** TASK REQUIREMENTS **
Transcribe the listing below exactly, leaving out each image.

┄┄┄┄┄┄

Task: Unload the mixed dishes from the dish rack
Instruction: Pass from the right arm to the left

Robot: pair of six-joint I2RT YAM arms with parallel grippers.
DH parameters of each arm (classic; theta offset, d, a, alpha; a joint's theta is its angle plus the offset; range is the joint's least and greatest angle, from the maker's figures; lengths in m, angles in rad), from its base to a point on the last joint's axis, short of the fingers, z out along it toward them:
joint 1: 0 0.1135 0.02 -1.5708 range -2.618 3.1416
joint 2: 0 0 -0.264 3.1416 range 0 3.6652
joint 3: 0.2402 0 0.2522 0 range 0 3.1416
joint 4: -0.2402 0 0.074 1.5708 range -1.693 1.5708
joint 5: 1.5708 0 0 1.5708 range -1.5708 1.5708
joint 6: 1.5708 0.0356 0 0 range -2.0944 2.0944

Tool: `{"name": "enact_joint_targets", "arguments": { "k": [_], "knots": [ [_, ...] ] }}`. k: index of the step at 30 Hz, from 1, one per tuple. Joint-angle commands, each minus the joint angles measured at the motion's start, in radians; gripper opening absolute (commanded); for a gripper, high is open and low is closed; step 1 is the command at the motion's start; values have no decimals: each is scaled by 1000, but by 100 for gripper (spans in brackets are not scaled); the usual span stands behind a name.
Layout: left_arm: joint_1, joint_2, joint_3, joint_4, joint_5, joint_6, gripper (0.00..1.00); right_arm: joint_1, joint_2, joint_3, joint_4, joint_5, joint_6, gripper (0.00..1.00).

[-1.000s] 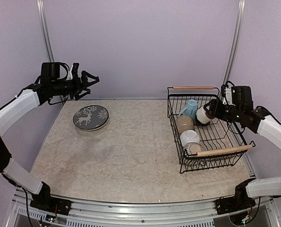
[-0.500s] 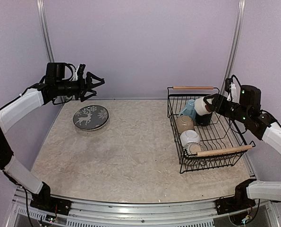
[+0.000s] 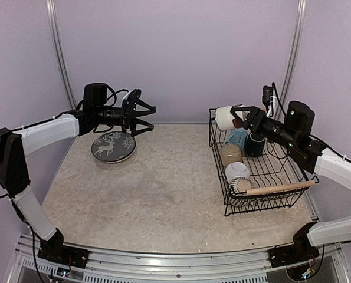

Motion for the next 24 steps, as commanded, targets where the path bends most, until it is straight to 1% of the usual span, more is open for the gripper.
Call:
{"name": "enact_joint_targets", "arguments": {
  "k": [1,7,12,16,20,24],
  "knots": [
    [-54,31,-34,237,130,-158,95,110,98,3,179,-4,49,0],
    [-120,57,-36,255,144,-169,94,209,233,62,265,-6,59,0],
    [-143,62,-40,269,148,-176,92,262,311,94,328,-17,79,0],
    [-161,76,-48,343,174,-232,89,290,353,95,390,-9,84,0],
    [-166,91,-68,457,196,-313,84,309,390,94,448,-23,95,0],
    [-166,101,-73,509,207,-353,76,331,413,83,519,-23,98,0]
  ]
}}
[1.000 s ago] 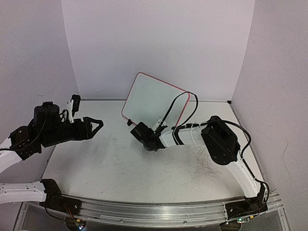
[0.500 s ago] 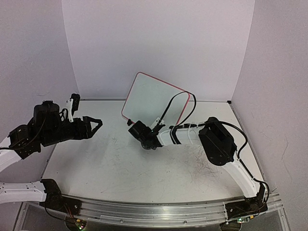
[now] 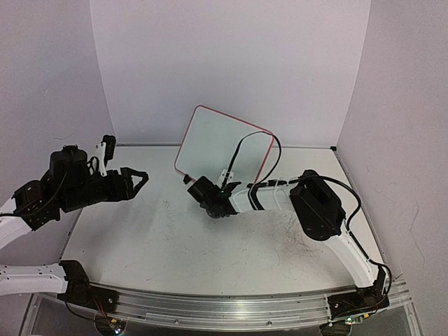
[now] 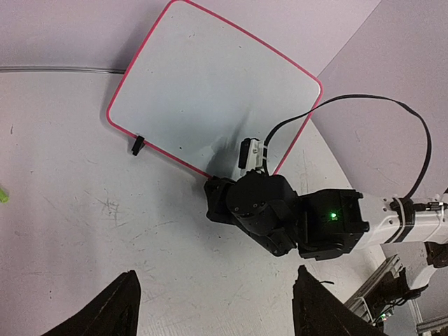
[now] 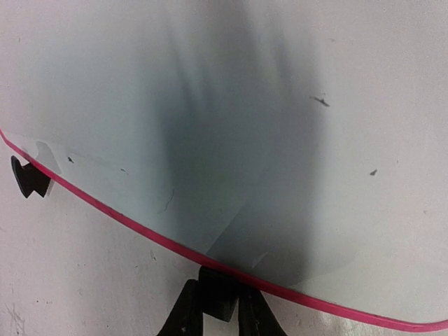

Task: Write a sentence on the whiteboard
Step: Move the whiteboard to the center of the board.

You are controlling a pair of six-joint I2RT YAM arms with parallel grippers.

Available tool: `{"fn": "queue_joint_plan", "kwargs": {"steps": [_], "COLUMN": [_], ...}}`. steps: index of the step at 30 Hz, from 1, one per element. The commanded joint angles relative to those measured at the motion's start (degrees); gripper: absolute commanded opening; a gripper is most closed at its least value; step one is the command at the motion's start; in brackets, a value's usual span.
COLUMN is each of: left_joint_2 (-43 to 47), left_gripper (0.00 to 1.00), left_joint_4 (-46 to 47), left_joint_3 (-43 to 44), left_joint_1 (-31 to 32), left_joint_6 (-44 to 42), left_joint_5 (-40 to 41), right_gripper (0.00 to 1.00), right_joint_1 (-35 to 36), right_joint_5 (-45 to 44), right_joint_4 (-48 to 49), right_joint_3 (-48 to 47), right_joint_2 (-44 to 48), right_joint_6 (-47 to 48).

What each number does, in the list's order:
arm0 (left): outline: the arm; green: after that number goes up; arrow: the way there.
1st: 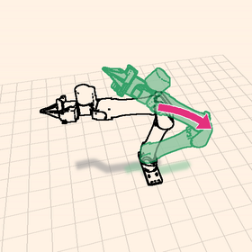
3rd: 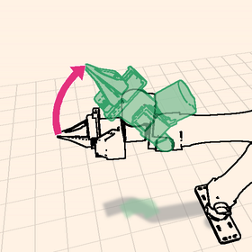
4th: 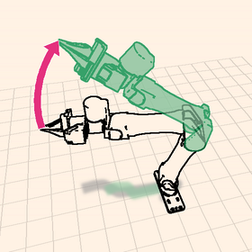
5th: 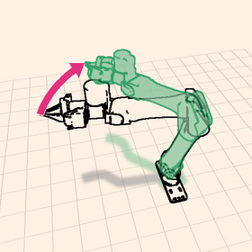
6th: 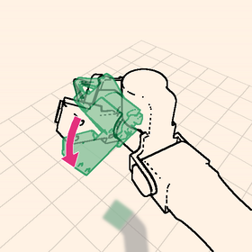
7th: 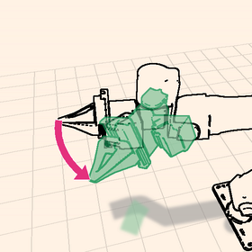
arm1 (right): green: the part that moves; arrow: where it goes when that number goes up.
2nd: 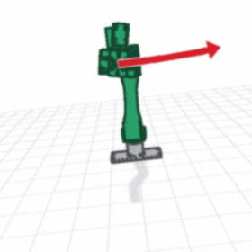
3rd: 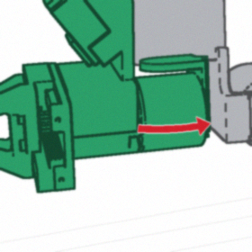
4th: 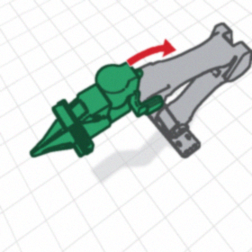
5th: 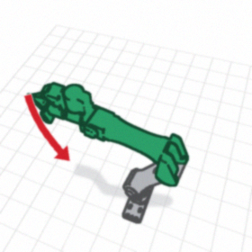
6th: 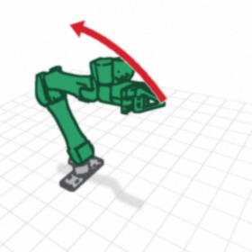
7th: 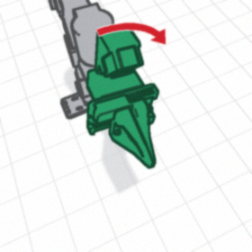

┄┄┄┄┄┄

** EXPECTED ANSWER **
Task: Unload the mixed dishes from the dish rack
Instruction: Pass from the right arm to the left

Robot: pair of six-joint I2RT YAM arms with parallel grippers.
DH parameters of each arm (classic; theta offset, d, a, alpha; a joint's theta is its angle plus the offset; range is the joint's least and greatest angle, from the maker's figures; lengths in m, angles in rad), from its base to a point on the last joint's axis, short of the fingers, z out along it toward them:
joint 1: 0 0.1135 0.02 -1.5708 range -2.618 3.1416
joint 2: 0 0 -0.264 3.1416 range 0 3.6652
joint 3: 0.2402 0 0.2522 0 range 0 3.1416
joint 4: -0.2402 0 0.074 1.5708 range -1.693 1.5708
joint 5: 1.5708 0 0 1.5708 range -1.5708 1.5708
joint 6: 1.5708 0.0356 0 0 range -2.0944 2.0944

Tool: `{"name": "enact_joint_targets", "arguments": { "k": [_], "knots": [ [_, ...] ] }}`. k: index of the step at 30 Hz, from 1, one per tuple. Joint-angle commands, each minus the joint angles measured at the motion's start, in radians; gripper opening absolute (commanded); for a gripper, high is open and low is closed; step 1 is the command at the motion's start; values have no decimals: each is scaled by 1000, but by 100 for gripper (spans in brackets are not scaled); the usual span stands behind a name.
Layout: left_arm: joint_1, joint_2, joint_3, joint_4, joint_5, joint_6, gripper (0.00..1.00); right_arm: joint_1, joint_2, joint_3, joint_4, joint_5, joint_6, gripper (0.00..1.00).

[-1.000s] 
[-0.500s] 
[+0.000s] 

Motion for the next 24 steps, as commanded, targets where the path bends most, until it is straight to 1% of the usual span, more is open for the gripper.
Call:
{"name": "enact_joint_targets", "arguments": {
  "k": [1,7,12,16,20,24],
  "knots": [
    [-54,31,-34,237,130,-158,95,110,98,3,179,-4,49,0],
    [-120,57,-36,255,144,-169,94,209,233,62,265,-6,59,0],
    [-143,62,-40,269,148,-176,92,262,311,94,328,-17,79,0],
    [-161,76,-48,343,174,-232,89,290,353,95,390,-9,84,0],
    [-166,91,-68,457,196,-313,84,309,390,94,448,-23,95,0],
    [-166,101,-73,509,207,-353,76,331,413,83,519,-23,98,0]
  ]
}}
[1.000 s ago] 
[0.500 s ago] 
[now] 
[now] 
[now] 

Task: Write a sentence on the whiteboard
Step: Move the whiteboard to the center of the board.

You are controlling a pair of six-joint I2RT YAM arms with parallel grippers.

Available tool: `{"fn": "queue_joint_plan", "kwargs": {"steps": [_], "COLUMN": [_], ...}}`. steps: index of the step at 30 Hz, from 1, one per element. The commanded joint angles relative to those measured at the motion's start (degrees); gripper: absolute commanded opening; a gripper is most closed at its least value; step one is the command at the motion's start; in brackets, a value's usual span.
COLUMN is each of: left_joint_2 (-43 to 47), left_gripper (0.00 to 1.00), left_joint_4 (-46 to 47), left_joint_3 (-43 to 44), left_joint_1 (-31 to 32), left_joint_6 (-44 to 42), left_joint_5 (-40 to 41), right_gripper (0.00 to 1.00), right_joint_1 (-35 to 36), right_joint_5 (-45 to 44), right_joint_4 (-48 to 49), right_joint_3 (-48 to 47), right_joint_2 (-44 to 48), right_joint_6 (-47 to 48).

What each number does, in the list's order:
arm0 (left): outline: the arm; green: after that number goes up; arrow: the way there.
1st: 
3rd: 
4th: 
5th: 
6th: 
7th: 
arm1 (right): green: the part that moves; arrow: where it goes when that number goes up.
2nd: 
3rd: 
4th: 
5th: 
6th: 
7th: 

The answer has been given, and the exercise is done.